Our challenge is to ensure that both public and private sectors take ground water resource protection into account in development plans, ordinances, public works practices, construction practices, and other land-use decisions. Indeed, all citizens share responsibility for source water protection.

why source water protection matters to ground water...

All drinking water sources, both public and private, are vulnerable to contamination from an array of human activities such as septic system discharges, waste-site releases, underground storage system leaks, nonpoint-source pollution, and agricultural chemicals. Without diligent attention to managing these potential sources of contamination, our drinking water will come at a higher cost over time. This cost includes the increasing need for water treatment, monitoring, remediation, finding alternate water supplies, providing bottled water, consultants, staff time, and litigation. Source water protection is simpler, less expensive, and more reliable over the long term.

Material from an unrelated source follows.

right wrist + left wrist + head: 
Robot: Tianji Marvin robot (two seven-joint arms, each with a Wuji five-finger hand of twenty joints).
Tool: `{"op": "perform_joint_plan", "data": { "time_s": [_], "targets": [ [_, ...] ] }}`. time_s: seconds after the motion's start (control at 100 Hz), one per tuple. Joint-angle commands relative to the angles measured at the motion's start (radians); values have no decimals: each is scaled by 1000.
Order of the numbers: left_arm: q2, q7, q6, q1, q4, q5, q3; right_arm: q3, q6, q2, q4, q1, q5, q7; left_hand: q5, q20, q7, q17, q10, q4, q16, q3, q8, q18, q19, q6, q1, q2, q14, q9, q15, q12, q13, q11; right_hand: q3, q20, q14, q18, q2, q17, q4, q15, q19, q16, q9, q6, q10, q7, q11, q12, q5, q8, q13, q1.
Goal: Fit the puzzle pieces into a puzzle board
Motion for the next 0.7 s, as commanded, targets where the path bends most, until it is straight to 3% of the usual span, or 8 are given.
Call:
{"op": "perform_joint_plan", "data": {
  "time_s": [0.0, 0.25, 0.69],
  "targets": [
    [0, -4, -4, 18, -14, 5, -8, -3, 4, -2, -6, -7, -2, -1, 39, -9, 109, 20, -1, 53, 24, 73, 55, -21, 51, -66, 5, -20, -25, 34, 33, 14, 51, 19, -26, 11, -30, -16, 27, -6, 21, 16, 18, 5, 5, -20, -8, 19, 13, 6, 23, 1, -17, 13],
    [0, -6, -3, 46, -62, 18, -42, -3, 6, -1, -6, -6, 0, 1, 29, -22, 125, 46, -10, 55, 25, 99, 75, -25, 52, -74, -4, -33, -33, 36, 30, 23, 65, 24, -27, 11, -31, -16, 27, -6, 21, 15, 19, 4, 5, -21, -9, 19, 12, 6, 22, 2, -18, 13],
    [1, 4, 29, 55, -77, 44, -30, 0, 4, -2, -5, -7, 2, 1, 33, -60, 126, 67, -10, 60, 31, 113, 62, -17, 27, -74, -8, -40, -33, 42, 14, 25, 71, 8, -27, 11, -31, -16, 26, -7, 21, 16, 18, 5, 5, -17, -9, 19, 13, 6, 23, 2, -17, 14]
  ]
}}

Source Water: untreated water from rivers, streams, lakes, or aquifers that is used to supply public drinking water.



Recommended Actions

To USEPA:

  • Incorporate source water protection considerations into other programs at the federal level (e.g., hazardous waste, underground injection control [UIC], Clean Water Act) and allow for flexibility so that state programs can do the same.
  • Sustain a federal-level Source Water Protection program.
  • Provide additional financial support and incentives for state and local Source Water Protection programs.
  • Integrate ground water value into Source Water Protection programs.

To State Agencies:

  • Establish and sustain a statewide Source Water Protection program that coordinates the activities of all agencies responsible for natural resources and environmental protection programs so that they proactively address potential source water impacts. This includes periodically evaluating the effectiveness of current source water protection efforts. (See Elements of an Effective State Source Water Protection Program, a joint Ground Water Protection Council (GWPC) and Association of State Drinking Water Administrators (ASDWA) document, October 2006.)

To Local Governments:

  • Create, or participate in creating, a municipal watershed or regional-level comprehensive Source Water Protection Plan that includes:
    • Strategies for managing threats and protecting resources.
    • A combination of voluntary and regulatory strategies.
    • A long-term vision, short-term strategies, and measurable goals.
    • A strategy for how to fund the activities in the plan.
  • Coordinate land-use planning with source water protection plans, incorporate source water protection as an element of the local comprehensive plan, and integrate source water areas into land-use planning and zoning regulations.